Markets brace for a steep 50-basis-point cut in the central bank's final decision of 2024.
The Bank of Canada is expected to cut its policy rate by another 50 basis points on Wednesday, marking its second consecutive outsized reduction. If confirmed, the move will lower the benchmark rate to 3.25%, as the central bank wraps up its final monetary policy decision of the year.
Economists at major banks have shifted their forecasts after Canada’s unemployment rate climbed to 6.8% in November, its highest in nearly eight years, excluding the pandemic.
Benjamin Reitzes, an economist with the Bank of Montreal, stated, “The November employment report effectively ended the debate around the Bank of Canada’s December 11 meeting. Expectations are now firmly on 50 basis points.”
Economic data has supported the case for a substantial rate cut. The third-quarter GDP growth registered at one percent, falling short of the central bank's 1.5 percent projection. While inflation hit the target rate of two percent in October, the labor market has become a primary concern.

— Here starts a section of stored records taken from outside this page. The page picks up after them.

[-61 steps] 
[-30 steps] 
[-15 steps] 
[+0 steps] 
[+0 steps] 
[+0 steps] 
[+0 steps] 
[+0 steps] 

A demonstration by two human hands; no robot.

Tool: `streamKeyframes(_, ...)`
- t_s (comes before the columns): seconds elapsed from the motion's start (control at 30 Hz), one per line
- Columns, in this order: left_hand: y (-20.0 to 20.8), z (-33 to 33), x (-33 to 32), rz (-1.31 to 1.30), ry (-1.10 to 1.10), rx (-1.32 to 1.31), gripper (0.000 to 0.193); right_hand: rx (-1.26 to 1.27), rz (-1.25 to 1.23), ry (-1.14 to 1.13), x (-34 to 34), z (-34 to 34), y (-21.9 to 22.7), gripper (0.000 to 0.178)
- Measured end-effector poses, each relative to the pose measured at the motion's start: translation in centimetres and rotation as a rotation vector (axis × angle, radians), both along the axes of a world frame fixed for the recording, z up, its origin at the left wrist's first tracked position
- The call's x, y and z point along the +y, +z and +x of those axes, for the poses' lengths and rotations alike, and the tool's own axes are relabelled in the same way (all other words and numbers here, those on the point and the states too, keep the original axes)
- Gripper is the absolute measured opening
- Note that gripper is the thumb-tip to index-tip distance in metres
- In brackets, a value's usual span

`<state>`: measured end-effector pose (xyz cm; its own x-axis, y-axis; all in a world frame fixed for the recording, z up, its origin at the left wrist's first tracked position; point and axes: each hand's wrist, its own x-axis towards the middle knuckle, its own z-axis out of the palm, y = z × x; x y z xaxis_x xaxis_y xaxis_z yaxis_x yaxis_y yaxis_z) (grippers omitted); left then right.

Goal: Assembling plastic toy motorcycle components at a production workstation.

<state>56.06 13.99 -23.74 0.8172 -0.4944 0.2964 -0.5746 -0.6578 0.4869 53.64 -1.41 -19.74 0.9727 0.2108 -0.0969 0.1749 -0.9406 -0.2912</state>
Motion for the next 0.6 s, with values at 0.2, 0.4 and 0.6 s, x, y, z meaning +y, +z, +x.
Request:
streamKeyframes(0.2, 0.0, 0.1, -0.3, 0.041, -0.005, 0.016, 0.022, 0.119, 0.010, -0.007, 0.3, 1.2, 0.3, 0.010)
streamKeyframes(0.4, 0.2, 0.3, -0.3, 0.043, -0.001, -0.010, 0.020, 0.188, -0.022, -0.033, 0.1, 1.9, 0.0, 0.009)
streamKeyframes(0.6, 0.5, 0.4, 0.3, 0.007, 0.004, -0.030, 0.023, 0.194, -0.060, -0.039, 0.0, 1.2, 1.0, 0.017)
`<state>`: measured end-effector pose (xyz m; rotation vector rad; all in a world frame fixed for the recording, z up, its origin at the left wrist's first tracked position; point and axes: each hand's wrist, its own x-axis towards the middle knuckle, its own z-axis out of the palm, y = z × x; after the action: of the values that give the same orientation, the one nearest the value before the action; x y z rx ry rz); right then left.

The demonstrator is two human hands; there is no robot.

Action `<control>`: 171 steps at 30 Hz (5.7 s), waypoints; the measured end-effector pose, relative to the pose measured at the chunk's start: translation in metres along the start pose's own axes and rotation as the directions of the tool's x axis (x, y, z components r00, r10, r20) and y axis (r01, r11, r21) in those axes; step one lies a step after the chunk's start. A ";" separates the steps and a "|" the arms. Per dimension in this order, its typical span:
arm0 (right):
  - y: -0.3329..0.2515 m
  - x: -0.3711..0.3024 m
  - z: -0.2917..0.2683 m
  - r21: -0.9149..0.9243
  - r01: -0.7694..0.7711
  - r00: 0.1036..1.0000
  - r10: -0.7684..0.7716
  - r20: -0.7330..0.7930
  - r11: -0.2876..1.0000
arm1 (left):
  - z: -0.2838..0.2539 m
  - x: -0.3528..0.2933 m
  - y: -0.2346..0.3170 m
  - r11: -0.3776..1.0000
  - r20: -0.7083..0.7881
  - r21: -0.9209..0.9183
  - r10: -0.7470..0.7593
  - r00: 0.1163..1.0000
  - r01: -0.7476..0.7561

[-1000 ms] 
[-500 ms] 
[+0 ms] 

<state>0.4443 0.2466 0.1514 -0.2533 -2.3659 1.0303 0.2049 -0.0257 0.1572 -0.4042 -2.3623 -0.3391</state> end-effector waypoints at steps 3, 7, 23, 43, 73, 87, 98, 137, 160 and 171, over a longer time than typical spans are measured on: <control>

Meanwhile, Beata Caranci, chief economist at Toronto-Dominion Bank, believes the Bank should weigh broader economic momentum, including consumer spending and housing market recovery. “I am not a fan of these 50-basis-point moves,” Caranci told the Financial Post, arguing there’s less justification for such action compared to October.
The Bank of Canada’s decision carries additional weight given emerging economic challenges. The threat of potential U.S. tariffs and recent changes to Canada's immigration policies could impact future growth prospects. These factors, combined with current labor market conditions, have led major financial institutions, including BMO and Scotiabank, to revise their forecasts toward a steeper cut.